Once the group had the colt, they agreed on the name of Wajima at Yoshida's recommendation. It is the name of a 27-year-old, 6', 275-pound Sumo wrestler, Japan's grand champion since 1973. Wajima literally means "Circular Sea," but the wrestler has the reputation of being the playboy of the Eastern world. He is a high liver who drives a gleaming ivory Lincoln Continental.
DiMauro got Wajima to the races quite late. It was Sept. 21 of his 2-year-old season before he first ran, and he won. His debut had been delayed by that most common of horse injuries, bucked shins. Wajima ran only three more times and won once before being tucked away for the winter. One of the defeats was a very good second in the Laurel Futurity. Everyone assumed that he would start a march toward the Triple Crown and fight it out with the unbeaten 2-year-old champion, Foolish Pleasure. But after finishing fifth in the Bahamas at Hialeah at the end of January, Wajima developed a splint on the inside of his left foreleg and had to be taken out of training again, this time until June.
DiMauro had been a jockey for many years but had to quit when his weight got too high, and when he first started training he had to gallop horses to make ends meet. At one stage he had a one-horse stable, Eighteen Crosses—which was claimed from him. DiMauro claimed Eighteen Crosses back, only to discover that the horse had bowed a tendon. It took him a year to get Eighteen Crosses back on the racetrack. Then the horse won at first asking.
Slowly, DiMauro's career developed. In his biggest year before this one his horses earned a little more than $600,000. In 1975 the figure so far is more than $1 million, for in addition to Wajima he also trains Dearly Precious, the 2-year-old filly who has rattled off seven straight stakes and could well be the Ruffian of 1976.

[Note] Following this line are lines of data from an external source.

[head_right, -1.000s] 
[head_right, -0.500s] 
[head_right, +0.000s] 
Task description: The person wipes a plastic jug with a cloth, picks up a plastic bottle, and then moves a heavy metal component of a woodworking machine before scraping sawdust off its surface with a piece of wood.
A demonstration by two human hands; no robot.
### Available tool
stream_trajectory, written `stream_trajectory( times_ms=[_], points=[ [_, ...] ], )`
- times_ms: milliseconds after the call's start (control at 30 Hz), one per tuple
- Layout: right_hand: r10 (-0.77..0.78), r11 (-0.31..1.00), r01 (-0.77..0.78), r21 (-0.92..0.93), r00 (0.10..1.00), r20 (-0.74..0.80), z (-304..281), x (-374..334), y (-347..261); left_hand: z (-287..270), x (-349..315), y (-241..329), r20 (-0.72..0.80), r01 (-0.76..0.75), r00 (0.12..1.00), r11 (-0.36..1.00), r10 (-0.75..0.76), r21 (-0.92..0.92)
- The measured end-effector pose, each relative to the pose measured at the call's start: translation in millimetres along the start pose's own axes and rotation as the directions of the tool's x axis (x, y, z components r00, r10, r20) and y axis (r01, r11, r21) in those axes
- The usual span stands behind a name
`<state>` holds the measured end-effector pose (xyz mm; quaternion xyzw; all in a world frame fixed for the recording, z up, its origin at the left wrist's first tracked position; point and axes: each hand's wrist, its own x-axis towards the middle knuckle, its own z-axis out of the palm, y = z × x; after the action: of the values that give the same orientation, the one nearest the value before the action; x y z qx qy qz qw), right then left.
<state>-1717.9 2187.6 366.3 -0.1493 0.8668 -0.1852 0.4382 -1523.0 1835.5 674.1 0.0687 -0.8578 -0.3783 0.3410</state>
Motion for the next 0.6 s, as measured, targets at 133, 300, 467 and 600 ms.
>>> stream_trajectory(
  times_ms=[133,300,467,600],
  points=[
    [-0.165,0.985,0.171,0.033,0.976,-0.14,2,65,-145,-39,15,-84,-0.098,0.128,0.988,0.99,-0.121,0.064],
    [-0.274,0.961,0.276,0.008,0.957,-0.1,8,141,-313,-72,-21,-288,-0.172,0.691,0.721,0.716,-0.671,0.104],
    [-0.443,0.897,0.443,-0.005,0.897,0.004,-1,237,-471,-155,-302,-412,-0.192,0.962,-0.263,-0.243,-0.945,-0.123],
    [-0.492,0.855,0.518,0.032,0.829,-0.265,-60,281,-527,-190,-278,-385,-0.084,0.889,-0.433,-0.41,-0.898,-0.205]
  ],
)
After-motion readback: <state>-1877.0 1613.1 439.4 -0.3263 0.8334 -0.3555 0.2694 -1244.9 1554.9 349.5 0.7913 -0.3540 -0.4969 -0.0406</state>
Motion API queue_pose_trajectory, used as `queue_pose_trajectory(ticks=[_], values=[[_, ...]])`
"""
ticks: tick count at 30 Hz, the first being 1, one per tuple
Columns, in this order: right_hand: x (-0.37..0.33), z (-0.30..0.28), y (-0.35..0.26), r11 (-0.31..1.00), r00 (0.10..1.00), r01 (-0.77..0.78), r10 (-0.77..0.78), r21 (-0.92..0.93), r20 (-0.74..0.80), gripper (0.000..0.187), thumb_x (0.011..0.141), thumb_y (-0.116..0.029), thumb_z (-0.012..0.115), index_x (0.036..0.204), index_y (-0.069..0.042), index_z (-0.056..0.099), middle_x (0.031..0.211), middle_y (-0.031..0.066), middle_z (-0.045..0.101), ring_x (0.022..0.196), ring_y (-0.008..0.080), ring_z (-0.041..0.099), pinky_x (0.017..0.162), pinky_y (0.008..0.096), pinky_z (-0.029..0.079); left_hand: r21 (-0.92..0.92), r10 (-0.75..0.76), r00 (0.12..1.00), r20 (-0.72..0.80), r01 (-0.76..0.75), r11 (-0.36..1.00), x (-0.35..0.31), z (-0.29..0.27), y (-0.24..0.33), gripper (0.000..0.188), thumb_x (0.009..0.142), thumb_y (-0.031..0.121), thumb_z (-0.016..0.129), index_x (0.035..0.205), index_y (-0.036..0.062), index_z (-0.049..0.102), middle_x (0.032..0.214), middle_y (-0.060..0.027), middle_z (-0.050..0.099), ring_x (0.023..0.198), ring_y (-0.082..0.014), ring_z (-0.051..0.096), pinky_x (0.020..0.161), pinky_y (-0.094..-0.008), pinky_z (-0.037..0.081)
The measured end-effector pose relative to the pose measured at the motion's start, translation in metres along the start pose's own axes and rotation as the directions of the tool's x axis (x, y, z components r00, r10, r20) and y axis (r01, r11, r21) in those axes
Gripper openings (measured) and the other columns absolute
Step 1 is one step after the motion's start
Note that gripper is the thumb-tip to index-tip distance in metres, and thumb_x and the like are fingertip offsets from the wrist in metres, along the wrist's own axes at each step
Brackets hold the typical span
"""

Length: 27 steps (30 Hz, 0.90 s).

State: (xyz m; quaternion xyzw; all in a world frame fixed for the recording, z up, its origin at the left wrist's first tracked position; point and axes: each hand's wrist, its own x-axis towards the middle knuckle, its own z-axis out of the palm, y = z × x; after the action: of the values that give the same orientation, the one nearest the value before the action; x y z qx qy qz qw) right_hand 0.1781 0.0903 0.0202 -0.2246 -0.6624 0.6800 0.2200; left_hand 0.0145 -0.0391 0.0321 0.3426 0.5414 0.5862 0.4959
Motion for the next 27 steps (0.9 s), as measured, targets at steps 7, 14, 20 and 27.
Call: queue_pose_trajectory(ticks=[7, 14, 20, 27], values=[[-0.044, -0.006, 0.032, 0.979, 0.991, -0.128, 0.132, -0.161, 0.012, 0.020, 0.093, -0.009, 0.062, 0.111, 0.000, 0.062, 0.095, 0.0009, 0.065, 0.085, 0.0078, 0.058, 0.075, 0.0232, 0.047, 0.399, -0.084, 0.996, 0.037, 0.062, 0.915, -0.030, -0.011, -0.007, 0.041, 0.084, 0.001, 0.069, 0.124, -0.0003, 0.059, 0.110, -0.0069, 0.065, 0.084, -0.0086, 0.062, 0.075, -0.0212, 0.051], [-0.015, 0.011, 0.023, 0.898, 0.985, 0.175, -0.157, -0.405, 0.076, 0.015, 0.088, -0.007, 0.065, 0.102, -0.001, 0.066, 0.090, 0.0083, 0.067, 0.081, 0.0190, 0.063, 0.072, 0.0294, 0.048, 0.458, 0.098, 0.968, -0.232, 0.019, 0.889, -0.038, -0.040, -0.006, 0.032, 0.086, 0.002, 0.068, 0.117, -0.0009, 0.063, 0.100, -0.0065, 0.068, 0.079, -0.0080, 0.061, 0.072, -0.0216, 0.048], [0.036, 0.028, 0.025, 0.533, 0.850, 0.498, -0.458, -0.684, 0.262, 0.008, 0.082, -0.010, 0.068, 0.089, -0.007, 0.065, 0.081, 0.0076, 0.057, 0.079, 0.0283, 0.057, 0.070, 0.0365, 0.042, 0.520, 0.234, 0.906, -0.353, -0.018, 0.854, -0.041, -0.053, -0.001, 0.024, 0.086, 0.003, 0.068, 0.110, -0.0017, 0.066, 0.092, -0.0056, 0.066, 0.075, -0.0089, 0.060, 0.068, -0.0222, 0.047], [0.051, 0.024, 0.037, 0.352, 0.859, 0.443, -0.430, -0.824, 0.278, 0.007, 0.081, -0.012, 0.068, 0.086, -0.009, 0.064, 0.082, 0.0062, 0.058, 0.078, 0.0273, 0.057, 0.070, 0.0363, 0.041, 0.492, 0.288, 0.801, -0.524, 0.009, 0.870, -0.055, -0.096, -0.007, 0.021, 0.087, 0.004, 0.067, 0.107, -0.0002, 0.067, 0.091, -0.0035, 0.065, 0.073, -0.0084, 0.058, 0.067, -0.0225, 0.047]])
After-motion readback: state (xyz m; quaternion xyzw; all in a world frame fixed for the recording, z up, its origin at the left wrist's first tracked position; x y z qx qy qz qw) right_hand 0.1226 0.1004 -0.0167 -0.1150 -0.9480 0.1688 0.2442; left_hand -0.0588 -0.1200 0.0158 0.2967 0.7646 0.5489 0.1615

When Wajima began racing again in June he won two allowance events and finished second in the Saranac and Dwyer Handicaps. Since then he has been spectacular, winning the Marylander at Bowie, the Monmouth Invitational, the Travers, the Governor and the Marlboro, in order. His next race may be the Woodward Stakes in New York in September or the richest handicap ever to be run in this country, the $350,000 National Thoroughbred Championship at Santa Anita on Nov. 1.
Late last Saturday Jim Scully watched the rerun of the patrol films of Wajima's Marlboro victory. "Well," he said, "he's worth every bit of that $600,000 now, isn't he?" And then some.